- What is expected
Check each line of the entries for "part" and report the ones that have it.

- Listed records
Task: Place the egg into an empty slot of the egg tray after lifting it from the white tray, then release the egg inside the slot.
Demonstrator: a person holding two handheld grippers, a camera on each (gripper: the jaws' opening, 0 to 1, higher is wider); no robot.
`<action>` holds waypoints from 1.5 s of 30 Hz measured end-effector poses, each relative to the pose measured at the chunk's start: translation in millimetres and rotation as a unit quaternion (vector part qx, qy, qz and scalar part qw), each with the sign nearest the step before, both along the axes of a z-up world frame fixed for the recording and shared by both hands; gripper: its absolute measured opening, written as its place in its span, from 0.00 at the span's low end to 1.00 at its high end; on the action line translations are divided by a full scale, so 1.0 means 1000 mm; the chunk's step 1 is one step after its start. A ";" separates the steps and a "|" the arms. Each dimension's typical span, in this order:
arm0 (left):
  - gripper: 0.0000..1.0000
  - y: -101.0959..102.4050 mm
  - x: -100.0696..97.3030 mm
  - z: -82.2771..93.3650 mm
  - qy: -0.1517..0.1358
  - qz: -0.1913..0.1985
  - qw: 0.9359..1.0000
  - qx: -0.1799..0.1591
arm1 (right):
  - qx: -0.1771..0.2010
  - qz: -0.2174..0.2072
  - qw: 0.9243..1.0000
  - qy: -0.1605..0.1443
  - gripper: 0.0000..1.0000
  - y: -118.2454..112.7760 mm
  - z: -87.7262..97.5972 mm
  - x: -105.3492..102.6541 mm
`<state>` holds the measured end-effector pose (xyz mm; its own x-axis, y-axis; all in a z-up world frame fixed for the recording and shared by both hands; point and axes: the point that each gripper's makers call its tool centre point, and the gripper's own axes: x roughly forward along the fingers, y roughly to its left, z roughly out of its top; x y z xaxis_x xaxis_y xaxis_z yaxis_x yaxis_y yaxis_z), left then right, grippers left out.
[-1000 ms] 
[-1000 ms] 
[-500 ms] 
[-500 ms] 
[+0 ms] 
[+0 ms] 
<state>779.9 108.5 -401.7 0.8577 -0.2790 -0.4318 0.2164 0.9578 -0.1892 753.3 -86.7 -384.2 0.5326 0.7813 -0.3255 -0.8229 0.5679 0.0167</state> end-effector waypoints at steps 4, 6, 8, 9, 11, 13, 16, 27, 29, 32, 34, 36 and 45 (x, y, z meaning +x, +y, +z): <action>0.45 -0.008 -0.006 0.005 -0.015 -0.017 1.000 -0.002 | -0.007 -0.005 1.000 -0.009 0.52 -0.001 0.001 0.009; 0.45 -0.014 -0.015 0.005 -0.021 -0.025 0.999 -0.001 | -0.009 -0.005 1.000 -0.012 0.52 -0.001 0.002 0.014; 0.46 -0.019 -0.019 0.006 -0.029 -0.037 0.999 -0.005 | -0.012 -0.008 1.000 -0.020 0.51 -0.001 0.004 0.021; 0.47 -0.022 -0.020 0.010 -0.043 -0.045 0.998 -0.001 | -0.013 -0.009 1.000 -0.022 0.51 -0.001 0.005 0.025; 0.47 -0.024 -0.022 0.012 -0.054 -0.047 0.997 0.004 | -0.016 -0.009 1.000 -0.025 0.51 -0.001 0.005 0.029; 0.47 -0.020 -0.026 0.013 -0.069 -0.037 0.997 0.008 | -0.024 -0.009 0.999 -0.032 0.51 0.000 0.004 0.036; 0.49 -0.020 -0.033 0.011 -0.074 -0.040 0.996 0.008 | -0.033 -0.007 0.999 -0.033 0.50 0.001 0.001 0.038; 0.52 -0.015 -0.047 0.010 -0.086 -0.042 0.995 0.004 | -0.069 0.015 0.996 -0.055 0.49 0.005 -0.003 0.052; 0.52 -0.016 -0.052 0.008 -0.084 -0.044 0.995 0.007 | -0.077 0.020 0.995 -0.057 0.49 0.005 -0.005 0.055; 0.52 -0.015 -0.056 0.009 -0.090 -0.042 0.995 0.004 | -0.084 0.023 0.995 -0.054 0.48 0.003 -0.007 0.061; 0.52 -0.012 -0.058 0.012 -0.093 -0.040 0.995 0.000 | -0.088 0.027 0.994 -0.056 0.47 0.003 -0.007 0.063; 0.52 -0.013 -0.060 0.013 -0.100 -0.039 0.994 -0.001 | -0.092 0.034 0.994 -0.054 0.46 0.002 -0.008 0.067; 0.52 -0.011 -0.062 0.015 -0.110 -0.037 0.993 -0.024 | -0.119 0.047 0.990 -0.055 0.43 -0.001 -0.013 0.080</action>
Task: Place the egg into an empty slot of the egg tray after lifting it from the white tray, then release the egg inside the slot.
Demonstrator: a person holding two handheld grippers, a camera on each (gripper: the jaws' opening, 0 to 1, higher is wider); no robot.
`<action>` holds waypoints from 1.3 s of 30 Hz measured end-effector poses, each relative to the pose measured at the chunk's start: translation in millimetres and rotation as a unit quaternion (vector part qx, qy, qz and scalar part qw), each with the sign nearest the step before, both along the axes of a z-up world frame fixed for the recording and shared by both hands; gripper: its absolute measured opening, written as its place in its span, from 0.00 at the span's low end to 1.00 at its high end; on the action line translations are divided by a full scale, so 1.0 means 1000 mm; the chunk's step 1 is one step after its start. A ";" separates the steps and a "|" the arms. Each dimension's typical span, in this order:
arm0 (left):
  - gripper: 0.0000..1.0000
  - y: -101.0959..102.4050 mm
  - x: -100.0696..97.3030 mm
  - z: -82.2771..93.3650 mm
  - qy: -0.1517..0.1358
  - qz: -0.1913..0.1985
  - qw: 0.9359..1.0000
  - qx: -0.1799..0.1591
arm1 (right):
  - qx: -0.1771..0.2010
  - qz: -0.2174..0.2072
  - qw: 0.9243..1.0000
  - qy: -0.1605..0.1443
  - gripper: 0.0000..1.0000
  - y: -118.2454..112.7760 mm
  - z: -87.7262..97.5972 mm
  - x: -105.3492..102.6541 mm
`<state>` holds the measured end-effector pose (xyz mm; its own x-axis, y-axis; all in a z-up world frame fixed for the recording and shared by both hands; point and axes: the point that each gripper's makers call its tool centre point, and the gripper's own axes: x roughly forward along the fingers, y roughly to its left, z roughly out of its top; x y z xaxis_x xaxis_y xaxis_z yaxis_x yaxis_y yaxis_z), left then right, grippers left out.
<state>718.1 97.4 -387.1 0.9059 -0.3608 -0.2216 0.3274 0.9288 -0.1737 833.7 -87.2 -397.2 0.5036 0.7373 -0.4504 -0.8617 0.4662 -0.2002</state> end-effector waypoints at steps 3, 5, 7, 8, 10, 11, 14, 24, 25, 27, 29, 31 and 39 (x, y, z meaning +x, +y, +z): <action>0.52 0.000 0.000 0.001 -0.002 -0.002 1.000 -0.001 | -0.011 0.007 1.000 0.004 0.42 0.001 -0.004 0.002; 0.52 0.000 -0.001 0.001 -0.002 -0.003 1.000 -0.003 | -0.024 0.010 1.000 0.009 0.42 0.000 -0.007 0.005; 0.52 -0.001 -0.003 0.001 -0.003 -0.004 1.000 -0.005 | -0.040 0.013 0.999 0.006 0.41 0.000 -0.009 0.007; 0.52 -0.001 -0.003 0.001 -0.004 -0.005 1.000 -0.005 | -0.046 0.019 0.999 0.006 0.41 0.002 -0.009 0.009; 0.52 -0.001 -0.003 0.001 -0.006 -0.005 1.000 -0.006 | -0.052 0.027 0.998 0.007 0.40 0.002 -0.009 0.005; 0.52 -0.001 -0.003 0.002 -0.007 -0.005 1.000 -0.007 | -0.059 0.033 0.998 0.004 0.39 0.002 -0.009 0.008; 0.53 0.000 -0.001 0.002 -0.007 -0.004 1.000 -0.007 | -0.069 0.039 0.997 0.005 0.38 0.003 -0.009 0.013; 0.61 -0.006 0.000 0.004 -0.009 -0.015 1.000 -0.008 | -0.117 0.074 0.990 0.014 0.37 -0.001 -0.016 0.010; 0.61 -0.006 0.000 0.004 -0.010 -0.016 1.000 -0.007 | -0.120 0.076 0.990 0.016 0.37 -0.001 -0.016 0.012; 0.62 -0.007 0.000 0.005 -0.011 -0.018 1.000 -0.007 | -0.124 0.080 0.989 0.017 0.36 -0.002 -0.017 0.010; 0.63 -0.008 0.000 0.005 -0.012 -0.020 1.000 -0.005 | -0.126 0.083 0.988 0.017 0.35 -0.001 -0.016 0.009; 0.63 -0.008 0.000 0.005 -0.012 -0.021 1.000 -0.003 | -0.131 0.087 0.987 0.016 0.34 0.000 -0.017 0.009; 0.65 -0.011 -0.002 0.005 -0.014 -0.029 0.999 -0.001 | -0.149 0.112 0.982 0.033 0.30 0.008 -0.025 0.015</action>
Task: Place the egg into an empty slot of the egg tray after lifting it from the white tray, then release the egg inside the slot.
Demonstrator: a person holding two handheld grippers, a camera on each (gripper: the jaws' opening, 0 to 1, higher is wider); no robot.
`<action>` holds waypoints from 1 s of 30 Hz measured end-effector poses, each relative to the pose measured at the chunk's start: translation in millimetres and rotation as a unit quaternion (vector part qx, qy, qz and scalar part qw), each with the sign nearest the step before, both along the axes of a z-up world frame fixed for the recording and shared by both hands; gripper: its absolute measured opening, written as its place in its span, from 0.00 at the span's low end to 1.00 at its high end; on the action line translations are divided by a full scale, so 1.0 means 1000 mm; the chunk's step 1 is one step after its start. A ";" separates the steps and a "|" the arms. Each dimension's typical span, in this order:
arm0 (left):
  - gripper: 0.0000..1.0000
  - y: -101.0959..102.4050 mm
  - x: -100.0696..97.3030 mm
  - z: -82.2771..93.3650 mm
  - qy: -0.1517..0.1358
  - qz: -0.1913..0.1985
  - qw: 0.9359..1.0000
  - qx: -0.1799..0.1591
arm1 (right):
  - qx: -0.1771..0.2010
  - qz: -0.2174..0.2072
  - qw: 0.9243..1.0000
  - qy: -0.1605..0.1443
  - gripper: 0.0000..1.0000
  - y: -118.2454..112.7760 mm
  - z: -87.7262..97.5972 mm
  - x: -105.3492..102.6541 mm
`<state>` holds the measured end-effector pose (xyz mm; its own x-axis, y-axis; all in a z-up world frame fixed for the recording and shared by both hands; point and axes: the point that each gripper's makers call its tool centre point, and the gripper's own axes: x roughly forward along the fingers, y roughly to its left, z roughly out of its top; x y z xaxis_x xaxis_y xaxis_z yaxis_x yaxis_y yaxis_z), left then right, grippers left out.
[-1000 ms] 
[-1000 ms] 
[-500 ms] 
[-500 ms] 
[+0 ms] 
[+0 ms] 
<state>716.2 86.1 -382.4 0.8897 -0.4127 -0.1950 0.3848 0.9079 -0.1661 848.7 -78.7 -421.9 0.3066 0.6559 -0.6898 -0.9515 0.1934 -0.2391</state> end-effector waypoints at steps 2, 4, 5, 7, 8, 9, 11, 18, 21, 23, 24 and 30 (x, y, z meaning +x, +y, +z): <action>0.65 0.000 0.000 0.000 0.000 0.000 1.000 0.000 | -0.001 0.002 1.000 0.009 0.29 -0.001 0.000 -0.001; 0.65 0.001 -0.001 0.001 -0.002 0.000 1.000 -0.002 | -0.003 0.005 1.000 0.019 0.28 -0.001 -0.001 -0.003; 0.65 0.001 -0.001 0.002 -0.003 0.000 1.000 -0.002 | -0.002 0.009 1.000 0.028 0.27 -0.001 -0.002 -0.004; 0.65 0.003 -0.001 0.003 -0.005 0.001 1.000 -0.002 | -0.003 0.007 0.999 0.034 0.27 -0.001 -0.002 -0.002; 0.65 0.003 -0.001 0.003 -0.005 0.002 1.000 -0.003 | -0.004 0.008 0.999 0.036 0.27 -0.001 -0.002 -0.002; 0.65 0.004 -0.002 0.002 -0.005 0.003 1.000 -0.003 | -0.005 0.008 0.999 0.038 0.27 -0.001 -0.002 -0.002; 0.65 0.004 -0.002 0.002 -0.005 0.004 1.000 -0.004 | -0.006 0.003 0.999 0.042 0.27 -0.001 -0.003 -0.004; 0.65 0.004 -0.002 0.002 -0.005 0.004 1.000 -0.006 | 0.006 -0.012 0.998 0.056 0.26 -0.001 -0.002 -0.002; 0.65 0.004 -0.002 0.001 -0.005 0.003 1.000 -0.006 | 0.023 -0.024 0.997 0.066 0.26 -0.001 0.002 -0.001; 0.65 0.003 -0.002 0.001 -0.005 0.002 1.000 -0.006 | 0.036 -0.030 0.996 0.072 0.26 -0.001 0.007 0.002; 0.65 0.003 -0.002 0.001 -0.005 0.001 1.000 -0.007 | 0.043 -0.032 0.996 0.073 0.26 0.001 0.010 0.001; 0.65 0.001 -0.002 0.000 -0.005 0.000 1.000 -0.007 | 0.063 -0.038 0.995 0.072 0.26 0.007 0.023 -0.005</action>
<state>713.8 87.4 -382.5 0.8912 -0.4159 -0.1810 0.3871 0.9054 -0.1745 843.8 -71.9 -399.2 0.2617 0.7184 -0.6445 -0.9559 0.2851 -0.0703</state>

- Task output
`<action>` holds waypoints from 1.5 s of 30 Hz measured end-effector poses, each relative to the pose measured at the chunk's start: translation in millimetres and rotation as a unit quaternion (vector part qx, qy, qz and scalar part qw), each with the sign nearest the step before, both along the axes of a z-up world frame fixed for the recording and shared by both hands; gripper: its absolute measured opening, written as its place in its span, from 0.00 at the span's low end to 1.00 at its high end; on the action line translations are divided by a full scale, so 1.0 means 1000 mm; the chunk's step 1 is one step after its start. A ";" separates the steps and a "|" the arms. Each dimension's typical span, in this order:
`<action>` holds waypoints from 1.3 s of 30 Hz measured end-effector poses, each relative to the pose measured at the chunk's start: translation in millimetres and rotation as a unit quaternion (vector part qx, qy, qz and scalar part qw), each with the sign nearest the step before, both along the axes of a z-up world frame fixed for the recording and shared by both hands; gripper: its absolute measured opening, written as its place in its span, from 0.00 at the span's low end to 1.00 at its high end; on the action line translations are divided by a full scale, so 1.0 means 1000 mm; the chunk's step 1 is one step after its start. A ";" separates the steps and a "|" the arms. Each dimension's typical span, in this order:
`<action>` holds waypoints from 1 s of 30 Hz measured end-effector poses, each relative to the pose measured at the chunk's start: translation in millimetres and rotation as a unit quaternion (vector part qx, qy, qz and scalar part qw), each with the sign nearest the step before, both along the axes of a z-up world frame fixed for the recording and shared by both hands; gripper: its absolute measured opening, written as its place in its span, from 0.00 at the span's low end to 1.00 at its high end; on the action line translations are divided by a full scale, so 1.0 means 1000 mm; the chunk's step 1 is one step after its start. A ";" separates the steps and a "|" the arms. Each dimension's typical span, in this order:

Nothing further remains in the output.